Agree on the face of it seems like a silly rumor.

But we don't know totality or extent of licenses BN may hold which may be valuable to Apple and less expensive to obtain by buying the chain vs doing it's own deals. Of course Apple might also want to buy BN to shut them down -- like the apparently did w/ LaLa. But that would kill their good mojo so I doubt they'd try to kill off the last U.S. B&M bookseller.

As for why not Borders -- could be Borders didn't have the licenses or the extent of them. Could be Apple wants BN's locations and Borders were usually subpar.

Also B&N isn't in great financial shape either so they could probably be bought for cheap too.
 
What would Apple gain?

If Apple plans on a quick expansion of brick and mortar stores that not only sell computers...

If it seeks many stores in good locations (it would take a while to rent all these, establish leases)....

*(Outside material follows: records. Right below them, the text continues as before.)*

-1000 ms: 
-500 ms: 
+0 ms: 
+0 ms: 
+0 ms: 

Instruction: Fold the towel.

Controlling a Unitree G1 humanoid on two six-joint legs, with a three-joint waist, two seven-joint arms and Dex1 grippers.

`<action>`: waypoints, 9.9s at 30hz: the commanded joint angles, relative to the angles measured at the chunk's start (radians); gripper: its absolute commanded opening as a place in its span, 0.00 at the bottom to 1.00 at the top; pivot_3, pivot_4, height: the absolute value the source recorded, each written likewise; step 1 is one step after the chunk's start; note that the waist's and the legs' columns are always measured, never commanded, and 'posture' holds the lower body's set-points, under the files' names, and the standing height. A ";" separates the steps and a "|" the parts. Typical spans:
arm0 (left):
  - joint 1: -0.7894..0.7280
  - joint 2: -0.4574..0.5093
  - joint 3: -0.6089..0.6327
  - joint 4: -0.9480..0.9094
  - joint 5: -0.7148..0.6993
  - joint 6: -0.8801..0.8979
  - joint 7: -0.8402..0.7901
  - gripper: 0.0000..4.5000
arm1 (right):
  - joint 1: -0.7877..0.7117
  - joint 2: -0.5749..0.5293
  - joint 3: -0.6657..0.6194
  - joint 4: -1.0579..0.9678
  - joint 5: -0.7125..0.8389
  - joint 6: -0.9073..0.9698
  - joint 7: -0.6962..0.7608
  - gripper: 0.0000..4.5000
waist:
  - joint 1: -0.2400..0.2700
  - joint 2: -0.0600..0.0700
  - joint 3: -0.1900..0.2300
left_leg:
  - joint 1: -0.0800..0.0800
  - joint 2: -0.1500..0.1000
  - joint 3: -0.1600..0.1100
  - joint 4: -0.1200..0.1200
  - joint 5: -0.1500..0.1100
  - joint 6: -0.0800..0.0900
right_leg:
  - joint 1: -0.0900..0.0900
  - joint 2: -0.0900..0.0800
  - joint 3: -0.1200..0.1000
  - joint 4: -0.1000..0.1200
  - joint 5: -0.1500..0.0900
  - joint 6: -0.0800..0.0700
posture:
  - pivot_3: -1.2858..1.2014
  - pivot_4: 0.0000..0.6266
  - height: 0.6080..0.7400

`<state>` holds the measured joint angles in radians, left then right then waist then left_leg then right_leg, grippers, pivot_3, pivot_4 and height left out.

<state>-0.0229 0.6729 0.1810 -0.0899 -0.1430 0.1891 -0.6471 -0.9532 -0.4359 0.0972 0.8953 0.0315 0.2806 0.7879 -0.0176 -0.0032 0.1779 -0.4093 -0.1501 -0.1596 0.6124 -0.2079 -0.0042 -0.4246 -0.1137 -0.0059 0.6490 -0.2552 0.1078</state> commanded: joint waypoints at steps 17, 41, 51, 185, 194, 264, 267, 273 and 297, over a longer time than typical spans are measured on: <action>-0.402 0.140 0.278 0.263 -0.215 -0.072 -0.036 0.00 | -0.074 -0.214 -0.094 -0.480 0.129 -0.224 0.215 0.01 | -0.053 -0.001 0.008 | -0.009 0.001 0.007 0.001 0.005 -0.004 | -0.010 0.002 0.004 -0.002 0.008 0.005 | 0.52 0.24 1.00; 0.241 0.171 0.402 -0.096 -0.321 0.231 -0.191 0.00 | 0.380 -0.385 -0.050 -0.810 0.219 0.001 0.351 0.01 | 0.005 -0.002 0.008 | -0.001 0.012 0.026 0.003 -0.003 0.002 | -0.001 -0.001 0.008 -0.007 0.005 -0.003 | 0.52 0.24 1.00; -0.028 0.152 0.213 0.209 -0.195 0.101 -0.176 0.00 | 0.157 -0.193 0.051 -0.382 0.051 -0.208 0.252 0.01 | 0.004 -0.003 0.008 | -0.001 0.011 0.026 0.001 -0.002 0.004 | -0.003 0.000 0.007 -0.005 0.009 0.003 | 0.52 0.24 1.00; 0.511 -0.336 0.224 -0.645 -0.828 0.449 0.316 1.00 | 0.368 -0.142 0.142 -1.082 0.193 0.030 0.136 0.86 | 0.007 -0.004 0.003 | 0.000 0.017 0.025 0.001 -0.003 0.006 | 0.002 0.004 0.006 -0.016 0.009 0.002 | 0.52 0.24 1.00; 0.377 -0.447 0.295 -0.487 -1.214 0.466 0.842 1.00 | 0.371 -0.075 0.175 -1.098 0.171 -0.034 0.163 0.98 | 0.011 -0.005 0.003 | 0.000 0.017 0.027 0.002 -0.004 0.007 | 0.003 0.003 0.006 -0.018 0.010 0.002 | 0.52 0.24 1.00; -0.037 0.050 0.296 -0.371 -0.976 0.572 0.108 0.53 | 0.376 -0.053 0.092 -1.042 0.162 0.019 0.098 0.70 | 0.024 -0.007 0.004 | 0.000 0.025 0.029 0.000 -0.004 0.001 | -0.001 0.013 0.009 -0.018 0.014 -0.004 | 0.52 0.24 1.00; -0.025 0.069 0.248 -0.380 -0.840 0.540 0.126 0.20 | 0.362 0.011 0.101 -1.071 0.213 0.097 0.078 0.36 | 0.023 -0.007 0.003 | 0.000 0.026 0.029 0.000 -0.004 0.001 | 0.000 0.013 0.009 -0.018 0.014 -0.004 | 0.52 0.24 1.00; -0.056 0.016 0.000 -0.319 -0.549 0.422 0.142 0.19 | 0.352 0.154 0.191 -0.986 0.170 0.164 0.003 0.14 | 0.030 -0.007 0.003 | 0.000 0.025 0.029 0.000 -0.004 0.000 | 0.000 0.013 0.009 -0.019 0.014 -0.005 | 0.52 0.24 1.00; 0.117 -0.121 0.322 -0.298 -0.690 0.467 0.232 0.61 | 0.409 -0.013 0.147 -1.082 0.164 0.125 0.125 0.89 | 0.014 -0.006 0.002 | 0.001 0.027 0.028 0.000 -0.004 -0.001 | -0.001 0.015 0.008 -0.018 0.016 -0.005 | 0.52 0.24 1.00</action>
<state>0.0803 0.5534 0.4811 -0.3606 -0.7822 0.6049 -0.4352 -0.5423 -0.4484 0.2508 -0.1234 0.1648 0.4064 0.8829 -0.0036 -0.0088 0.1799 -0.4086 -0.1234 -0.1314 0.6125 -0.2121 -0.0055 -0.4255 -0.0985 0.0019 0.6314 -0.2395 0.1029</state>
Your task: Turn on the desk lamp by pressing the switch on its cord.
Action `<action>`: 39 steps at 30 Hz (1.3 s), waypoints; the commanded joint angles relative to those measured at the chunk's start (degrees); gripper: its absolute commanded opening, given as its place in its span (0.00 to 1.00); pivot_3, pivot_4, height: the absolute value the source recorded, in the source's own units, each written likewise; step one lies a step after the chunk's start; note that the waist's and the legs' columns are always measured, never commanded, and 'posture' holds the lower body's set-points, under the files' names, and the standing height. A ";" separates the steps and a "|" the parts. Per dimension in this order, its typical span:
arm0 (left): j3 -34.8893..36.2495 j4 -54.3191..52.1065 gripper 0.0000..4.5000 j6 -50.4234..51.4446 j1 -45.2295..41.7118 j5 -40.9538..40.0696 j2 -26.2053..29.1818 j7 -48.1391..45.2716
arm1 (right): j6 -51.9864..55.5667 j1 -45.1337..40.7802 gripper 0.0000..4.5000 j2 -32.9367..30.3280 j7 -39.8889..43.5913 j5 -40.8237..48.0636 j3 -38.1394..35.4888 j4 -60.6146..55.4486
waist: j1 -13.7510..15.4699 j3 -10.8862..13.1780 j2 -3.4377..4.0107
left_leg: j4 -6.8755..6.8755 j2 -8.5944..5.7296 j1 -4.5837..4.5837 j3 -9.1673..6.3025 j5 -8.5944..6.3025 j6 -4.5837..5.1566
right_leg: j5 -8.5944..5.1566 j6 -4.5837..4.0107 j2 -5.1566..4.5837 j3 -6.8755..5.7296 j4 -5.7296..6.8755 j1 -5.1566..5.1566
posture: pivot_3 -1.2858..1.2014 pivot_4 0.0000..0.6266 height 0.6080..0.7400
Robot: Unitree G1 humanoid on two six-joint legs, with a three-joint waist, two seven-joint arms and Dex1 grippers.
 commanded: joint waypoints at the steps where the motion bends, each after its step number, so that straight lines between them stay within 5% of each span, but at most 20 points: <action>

...and then rebrand it as the Apple bookstore...

Other than that, I'd be puzzled.

While Barnes & Noble has a better name than the deceased Borders, it is still a much weaker brand than Apple.

So just buying it and keeping it running under its name: what's the point?

Or are the Barnes&Noble book members such an important database for Apple to get as well? Are those people a group that his widely resisted the Apple pull, and Apple would get quick access to a great number of new customers?